Gartner recently listed Continuous Adaptive Risk and Trust Assessment as one of their top strategic technology trends for 2019. It’s a security strategy that assumes all systems, users, devices and data are potentially hostile after authentication and only makes access decisions based on the context and behavior of a user, catching suspicious activity before it becomes malicious and responding quickly to mitigate risk.
Adaptive Responses
With more people working remotely, accessing the network through new devices and leveraging digital services that have no boundary, security risks continue to grow. As a result, traditional security solutions with black or white decisions are no longer sufficient. To avoid costly breaches that can harm the business and damage brand repute, organizations must adopt a continuous approach to risk and trust assessments.
The first CARTA imperative is to stop relying on static role-based access control (RBAC) solutions that provide yes/no access based on credentials only. These solutions don’t evaluate real-time data and fail to address employee mobility issues. They also leave the door wide open for zero-day attacks, insider threats or attack via compromised credentials.
Instead, a continuous approach to identity and access management (IAM) is needed to assess user behavior, determine what’s “normal” and identify and respond to anomalies in real time. This approach will allow for more accurate detection of malicious activities and better response to them, which is key to preventing breaches.
To support this, a continuous adaptive security framework is needed that adds context to IAM processes by combining RBAC with attribute-based access control (ABAC). This solution provides continuous, dynamic risk assessment of users and their devices by evaluating the attributes and behaviors of the device, user and network, rather than just focusing on credentials.
Adaptive Decisions
Adaptive decisions are informed by critical uncertainty, and can be modified over time as new data is gathered and analyzed. They take into account the risk tolerance of managers and can incorporate a range of options, including those that may not be successful. This enables the decision maker to evaluate cause-and-effect relationships and improve performance over time.
Unlike traditional block/allow security solutions, the CARTA approach allows for an adaptive, continuous, and dynamic assessment of trust and risk, correlating behaviors with context to understand what people are doing and only on that basis making security decisions. It does not depend on rules – which can be easily bypassed by attackers – but instead relies on machine learning to assess user, network and asset behavior and provide focused recommendations for the best path forward.
Adaptive Security
Adaptive security uses preventative processes like least privilege and zero trust network access (ZTNA) to reduce the attack surface and block all but the most severe threats. It also relies on adaptive, continuous assessment and response capabilities. This approach closes the gap between threat detection and incident resolution times, which is critical in today’s dynamic business environment.

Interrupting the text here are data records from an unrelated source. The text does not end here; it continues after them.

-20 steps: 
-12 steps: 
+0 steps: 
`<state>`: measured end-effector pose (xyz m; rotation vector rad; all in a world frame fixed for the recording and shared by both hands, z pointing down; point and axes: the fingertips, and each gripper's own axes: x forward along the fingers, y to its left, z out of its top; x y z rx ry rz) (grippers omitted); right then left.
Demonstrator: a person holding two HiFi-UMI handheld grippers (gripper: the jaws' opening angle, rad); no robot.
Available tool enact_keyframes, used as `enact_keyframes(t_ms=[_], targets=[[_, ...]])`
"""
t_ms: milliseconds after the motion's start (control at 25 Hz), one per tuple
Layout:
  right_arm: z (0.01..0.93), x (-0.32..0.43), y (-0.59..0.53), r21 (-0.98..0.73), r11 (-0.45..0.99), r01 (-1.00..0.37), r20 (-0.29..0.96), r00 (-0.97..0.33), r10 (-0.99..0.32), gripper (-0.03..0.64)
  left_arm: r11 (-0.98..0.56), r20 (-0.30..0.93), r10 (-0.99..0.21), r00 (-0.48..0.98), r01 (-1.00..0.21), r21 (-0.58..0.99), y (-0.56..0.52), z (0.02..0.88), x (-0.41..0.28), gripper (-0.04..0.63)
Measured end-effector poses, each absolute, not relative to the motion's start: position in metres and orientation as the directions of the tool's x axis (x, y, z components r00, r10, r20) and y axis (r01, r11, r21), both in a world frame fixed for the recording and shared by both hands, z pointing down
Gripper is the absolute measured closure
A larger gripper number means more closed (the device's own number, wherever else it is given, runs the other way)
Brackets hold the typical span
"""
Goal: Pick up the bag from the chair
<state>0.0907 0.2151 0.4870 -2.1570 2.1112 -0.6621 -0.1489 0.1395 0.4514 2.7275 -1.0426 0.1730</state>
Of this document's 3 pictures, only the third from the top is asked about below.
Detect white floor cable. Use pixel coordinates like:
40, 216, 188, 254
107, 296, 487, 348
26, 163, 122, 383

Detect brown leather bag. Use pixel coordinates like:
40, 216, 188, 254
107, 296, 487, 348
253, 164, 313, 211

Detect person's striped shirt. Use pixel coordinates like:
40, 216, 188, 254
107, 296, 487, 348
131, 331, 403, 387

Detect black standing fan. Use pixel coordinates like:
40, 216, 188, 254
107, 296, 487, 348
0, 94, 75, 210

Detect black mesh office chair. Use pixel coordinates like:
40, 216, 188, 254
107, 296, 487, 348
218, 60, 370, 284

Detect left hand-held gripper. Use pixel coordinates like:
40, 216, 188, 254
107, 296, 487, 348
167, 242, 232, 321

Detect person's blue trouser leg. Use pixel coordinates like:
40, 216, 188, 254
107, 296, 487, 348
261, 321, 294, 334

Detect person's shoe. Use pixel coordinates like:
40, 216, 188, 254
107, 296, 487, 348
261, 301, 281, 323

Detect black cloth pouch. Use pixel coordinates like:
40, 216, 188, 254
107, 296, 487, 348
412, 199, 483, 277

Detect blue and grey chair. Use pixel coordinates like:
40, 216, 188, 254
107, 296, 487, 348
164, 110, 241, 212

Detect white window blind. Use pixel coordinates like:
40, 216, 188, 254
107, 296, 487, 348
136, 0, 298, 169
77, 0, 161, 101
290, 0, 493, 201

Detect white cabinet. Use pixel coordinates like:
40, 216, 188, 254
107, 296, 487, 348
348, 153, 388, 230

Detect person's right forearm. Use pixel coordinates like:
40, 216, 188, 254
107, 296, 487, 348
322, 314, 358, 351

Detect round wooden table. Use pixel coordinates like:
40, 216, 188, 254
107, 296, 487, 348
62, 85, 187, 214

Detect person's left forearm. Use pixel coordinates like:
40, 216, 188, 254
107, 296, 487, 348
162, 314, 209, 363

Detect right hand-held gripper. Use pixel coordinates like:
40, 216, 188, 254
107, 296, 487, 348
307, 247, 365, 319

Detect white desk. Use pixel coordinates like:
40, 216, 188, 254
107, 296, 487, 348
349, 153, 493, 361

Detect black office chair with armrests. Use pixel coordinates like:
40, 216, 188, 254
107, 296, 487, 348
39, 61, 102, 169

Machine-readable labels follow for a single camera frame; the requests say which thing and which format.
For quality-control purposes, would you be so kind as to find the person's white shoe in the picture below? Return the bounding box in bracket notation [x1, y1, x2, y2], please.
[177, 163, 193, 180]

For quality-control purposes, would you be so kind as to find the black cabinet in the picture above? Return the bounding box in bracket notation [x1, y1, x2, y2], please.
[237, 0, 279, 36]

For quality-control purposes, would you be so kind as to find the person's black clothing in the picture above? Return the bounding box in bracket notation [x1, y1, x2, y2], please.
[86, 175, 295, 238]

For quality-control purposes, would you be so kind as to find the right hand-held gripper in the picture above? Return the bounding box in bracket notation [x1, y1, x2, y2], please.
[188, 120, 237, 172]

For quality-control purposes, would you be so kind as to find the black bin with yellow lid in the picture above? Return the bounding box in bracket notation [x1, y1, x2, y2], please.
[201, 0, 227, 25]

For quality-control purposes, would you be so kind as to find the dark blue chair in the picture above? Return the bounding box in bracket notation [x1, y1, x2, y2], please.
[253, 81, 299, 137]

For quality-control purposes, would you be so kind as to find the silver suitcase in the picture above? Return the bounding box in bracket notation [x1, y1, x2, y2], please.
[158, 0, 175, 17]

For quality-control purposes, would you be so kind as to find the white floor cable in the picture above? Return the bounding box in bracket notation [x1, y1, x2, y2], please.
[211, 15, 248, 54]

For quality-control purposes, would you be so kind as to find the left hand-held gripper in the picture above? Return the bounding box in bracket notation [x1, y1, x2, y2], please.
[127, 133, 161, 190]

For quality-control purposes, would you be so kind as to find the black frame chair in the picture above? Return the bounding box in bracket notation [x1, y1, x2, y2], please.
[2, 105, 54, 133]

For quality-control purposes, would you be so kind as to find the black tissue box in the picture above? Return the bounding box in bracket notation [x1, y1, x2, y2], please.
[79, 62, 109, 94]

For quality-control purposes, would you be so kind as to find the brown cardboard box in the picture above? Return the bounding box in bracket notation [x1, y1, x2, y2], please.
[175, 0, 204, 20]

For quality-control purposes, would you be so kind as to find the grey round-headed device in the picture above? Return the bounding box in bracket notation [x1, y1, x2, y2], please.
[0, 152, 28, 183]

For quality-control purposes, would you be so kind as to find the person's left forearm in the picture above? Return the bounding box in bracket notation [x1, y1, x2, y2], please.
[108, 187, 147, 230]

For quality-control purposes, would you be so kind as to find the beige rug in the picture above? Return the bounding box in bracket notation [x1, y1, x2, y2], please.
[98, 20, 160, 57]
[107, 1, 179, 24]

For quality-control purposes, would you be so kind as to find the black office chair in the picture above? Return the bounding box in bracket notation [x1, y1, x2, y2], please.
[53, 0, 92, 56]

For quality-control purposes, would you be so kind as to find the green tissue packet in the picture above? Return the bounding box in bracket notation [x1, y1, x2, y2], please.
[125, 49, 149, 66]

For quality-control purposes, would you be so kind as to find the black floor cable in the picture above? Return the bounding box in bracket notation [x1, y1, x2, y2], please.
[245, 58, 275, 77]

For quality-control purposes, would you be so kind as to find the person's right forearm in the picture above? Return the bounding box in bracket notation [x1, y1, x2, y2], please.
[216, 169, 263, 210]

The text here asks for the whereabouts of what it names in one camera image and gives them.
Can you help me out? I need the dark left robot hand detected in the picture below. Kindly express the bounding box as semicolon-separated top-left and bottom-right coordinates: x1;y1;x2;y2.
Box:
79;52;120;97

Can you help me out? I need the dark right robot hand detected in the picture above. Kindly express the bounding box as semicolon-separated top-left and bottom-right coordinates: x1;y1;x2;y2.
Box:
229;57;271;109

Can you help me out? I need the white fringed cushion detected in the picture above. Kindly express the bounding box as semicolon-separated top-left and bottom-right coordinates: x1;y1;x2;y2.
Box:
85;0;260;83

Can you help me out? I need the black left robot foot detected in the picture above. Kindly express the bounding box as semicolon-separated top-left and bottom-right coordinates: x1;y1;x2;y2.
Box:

The adaptive security model’s preventative layer helps businesses create products, services, and policies that thwart cyber attacks before they become threats. It also incorporates techniques such as continuous monitoring, threat intelligence capabilities, and predictive analysis to identify risks that would be missed by traditional prevention methods.

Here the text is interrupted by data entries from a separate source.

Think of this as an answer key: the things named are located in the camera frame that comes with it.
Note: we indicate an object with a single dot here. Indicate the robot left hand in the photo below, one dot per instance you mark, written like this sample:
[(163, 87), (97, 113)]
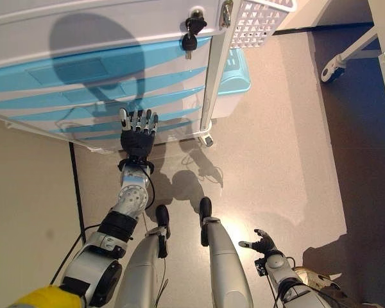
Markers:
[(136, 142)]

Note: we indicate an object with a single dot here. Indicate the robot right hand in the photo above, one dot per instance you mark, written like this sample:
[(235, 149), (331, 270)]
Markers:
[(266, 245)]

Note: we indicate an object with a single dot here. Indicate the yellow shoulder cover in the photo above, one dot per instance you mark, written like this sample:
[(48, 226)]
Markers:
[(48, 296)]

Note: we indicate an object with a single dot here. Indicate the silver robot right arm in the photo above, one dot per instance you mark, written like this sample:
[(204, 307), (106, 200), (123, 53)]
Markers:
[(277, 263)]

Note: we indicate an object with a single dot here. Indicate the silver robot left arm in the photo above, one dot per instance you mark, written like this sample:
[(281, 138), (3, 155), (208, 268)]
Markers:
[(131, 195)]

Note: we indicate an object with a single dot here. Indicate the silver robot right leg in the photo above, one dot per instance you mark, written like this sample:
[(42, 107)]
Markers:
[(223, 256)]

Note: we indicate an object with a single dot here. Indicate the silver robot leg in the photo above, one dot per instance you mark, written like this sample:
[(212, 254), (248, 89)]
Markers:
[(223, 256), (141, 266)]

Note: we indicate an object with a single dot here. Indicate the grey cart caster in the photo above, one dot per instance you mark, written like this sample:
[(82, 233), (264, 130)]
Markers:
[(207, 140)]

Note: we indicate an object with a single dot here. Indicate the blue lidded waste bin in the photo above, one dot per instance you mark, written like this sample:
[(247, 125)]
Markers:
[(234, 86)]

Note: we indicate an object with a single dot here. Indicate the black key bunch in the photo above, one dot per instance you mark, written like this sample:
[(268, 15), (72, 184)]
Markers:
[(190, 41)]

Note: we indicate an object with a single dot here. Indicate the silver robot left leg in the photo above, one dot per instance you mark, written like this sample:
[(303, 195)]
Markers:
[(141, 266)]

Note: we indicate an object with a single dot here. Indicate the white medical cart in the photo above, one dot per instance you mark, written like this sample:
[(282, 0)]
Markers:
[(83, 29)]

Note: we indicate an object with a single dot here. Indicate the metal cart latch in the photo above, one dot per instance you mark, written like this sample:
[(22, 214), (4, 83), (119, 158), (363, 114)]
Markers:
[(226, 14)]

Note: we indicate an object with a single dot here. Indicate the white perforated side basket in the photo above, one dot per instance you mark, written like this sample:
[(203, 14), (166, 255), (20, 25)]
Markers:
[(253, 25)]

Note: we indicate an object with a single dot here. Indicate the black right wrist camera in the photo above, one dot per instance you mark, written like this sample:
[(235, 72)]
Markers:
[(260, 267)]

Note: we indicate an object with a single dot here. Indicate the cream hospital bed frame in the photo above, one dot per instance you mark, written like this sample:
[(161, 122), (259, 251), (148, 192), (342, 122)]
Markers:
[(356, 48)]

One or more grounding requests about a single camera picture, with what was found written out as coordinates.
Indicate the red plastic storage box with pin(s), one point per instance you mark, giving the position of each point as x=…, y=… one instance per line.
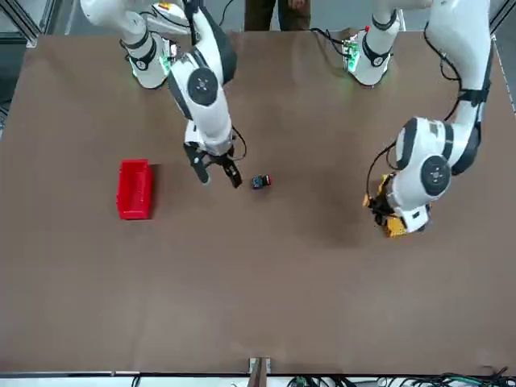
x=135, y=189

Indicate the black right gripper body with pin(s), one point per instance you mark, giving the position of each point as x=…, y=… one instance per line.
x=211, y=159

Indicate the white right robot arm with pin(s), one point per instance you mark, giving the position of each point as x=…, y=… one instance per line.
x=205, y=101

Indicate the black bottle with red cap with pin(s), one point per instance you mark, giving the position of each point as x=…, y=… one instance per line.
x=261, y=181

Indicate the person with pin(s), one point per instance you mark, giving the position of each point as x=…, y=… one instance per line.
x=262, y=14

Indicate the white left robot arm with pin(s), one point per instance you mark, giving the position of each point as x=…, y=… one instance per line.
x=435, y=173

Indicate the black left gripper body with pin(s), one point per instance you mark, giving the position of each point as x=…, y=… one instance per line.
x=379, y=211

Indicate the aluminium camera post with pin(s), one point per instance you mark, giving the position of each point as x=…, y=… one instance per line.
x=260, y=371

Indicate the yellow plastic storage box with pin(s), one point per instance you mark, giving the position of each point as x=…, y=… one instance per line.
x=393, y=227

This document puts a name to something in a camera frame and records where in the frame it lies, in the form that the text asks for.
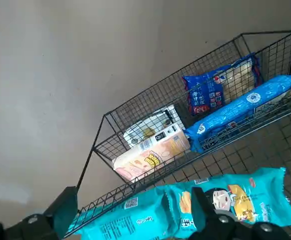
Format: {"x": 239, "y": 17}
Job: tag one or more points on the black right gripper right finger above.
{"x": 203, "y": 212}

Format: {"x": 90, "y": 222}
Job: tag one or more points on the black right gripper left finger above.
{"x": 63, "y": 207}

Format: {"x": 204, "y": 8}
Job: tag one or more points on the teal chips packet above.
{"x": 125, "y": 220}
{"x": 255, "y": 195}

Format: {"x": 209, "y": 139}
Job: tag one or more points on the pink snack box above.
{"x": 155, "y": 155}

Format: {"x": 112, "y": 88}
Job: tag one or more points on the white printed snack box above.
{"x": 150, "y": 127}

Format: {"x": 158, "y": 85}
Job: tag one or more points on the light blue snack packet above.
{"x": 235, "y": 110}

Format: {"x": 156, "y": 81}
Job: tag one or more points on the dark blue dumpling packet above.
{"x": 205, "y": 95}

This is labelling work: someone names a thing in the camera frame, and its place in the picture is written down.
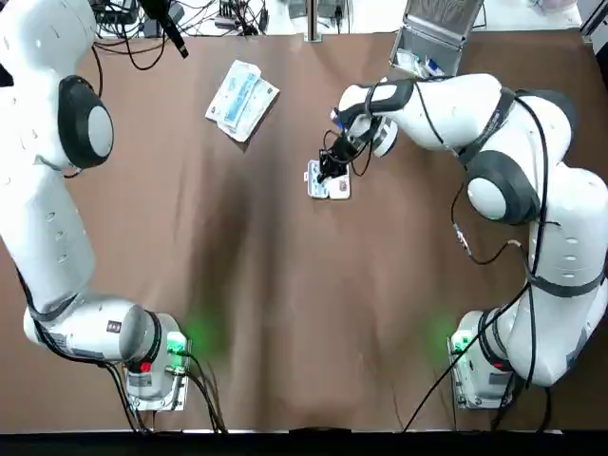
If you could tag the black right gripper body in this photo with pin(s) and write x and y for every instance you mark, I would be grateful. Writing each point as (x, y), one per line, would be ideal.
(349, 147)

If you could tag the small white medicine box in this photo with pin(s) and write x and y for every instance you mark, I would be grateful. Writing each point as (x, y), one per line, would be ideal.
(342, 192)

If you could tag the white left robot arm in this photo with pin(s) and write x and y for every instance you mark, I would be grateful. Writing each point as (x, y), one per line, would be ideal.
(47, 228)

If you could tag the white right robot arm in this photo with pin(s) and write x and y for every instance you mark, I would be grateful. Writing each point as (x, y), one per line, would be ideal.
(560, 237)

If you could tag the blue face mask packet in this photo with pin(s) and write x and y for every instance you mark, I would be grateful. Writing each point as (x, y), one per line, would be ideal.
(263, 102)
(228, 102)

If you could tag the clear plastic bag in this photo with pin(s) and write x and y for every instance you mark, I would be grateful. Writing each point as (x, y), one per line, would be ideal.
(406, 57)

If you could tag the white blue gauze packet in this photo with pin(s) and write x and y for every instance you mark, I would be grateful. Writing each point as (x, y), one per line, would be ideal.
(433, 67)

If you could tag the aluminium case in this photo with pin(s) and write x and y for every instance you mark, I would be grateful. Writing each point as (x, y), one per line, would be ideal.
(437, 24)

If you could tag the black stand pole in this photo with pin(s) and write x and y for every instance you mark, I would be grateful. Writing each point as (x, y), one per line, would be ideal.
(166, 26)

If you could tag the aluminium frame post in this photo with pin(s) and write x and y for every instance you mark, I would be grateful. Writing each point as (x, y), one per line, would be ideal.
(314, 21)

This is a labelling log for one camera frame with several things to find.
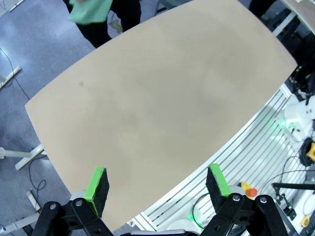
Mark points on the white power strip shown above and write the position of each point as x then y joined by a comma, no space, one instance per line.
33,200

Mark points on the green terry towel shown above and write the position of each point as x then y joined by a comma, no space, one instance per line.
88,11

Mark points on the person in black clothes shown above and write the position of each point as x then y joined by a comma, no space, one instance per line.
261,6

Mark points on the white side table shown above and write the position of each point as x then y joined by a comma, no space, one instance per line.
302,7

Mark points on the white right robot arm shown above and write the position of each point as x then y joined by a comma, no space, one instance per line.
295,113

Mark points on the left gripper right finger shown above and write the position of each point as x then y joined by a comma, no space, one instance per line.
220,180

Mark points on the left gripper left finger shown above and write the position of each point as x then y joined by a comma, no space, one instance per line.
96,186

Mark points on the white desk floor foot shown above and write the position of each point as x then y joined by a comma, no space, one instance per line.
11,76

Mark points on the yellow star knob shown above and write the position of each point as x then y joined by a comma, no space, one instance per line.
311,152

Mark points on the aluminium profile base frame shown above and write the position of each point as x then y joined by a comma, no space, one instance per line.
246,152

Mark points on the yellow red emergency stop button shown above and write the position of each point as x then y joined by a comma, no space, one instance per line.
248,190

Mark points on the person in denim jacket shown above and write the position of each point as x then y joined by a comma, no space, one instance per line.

In contrast, legacy security solutions based on blocking and allowing only known users or devices are ineffective against modern threats that exploit multiple mechanisms. They aren’t able to evaluate real-time data or address the growing problem of employees connecting from home, work, or public WiFi networks to business assets via apps and cloud services. And if they don’t reevaluate permissions, it can take hours or even days for adversaries to gain access and start exploiting assets. Adaptive security addresses these issues by continuously vetting events, users, and systems to detect and stop attacks at the source.